Después de meses, te merecías esta entrada más que nadie.
Querido Casper, el día que te fuiste me dejaste rota ya que fue sin ningún aviso. Te fuiste con solo 4 años y toda una vida por delante, desde ese momento me di cuenta de que tengo que vivir la vida más intensamente y que tu has sido un ejemplo de valentía.
Tenías mil miedos pero intentabas afrontarlos de la mejor manera posible, ahora la que tiene mil miedos soy yo e intento ser fuerte y valiente como lo fuiste tú en su día.
Donde todos veían a un perro yo veía a un miembro de la familia más.

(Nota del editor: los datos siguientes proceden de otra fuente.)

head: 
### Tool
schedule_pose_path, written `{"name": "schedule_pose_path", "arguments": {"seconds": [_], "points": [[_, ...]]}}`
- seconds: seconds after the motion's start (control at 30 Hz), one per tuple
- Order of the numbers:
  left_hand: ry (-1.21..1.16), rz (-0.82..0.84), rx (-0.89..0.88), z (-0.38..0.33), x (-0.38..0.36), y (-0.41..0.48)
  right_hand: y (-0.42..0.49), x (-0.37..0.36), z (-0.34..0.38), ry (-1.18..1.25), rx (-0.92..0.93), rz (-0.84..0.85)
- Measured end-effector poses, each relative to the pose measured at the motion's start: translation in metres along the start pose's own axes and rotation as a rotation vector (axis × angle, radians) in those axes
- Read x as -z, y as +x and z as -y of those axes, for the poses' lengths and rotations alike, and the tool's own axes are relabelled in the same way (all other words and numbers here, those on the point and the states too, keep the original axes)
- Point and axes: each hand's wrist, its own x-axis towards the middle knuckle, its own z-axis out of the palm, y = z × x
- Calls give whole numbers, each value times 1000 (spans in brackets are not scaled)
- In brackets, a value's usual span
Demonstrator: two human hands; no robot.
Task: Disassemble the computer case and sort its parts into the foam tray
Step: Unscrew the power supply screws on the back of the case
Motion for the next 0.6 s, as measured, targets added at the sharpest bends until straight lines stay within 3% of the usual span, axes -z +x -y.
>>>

El día de tu partida se me quedó grabado en la cabeza, cerraba los ojos y me atormentaba la idea de que al abrirlos no estuvieras ahí, quería que todo fuera una pesadilla, que no fuera real, quería seguir sintiendo tu olfato y oyendote ( incluso oír tu fatiga o tus ronquidos) pero no, no fue así. Durante meses he escuchado tu respiración y tus patitas por el pasillo, pero nunca más te he vuelto a ver, todo ha sido mero hecho de mi imaginación.
Espero que estés donde estés vivas feliz, libre, sin miedo.
Te quiero ahora y siempre, en la memoria nadie muere y yo te recordaré siempre.